- **Task to carry out**
Return every line from the listing where the word "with" occurs.

::: Information shown

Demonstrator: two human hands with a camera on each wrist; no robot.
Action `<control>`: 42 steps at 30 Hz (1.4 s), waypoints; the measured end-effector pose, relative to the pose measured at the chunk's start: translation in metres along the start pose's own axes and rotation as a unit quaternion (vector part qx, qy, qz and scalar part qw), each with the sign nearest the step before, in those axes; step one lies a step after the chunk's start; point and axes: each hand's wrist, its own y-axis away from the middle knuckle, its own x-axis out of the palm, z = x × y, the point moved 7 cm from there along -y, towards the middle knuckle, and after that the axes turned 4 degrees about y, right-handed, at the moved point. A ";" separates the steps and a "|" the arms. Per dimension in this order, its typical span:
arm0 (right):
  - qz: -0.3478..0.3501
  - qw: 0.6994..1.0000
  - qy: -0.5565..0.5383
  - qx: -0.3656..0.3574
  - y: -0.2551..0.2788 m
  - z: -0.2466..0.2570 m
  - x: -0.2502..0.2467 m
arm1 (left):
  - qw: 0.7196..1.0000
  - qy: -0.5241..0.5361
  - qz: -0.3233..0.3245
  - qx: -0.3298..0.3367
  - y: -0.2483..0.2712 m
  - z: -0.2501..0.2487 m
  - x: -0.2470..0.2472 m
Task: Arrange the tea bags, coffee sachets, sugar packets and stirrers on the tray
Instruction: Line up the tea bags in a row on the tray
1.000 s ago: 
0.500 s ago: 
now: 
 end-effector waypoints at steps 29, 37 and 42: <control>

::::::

- **Solution below**
Demonstrator: two human hands with a camera on each wrist; no robot.
Action `<control>`: 42 steps at 30 Hz (1.4 s), waypoints; the measured end-effector pose, relative to the pose measured at the chunk's start: translation in metres along the start pose's own axes and rotation as a unit quaternion (vector part qx, qy, qz and scalar part qw), each with the sign nearest the step before, in those axes; step one lies a step after the chunk's start; point and axes: each hand's wrist, its own y-axis away from the middle knuckle, its own x-axis out of the palm, z = x × y, the point moved 7 cm from there along -y, towards the middle knuckle, and after that the axes turned 4 degrees about y, right-handed, at the moved point. A ";" separates the steps and a "|" the arms. Per dimension in this order, its typical span:

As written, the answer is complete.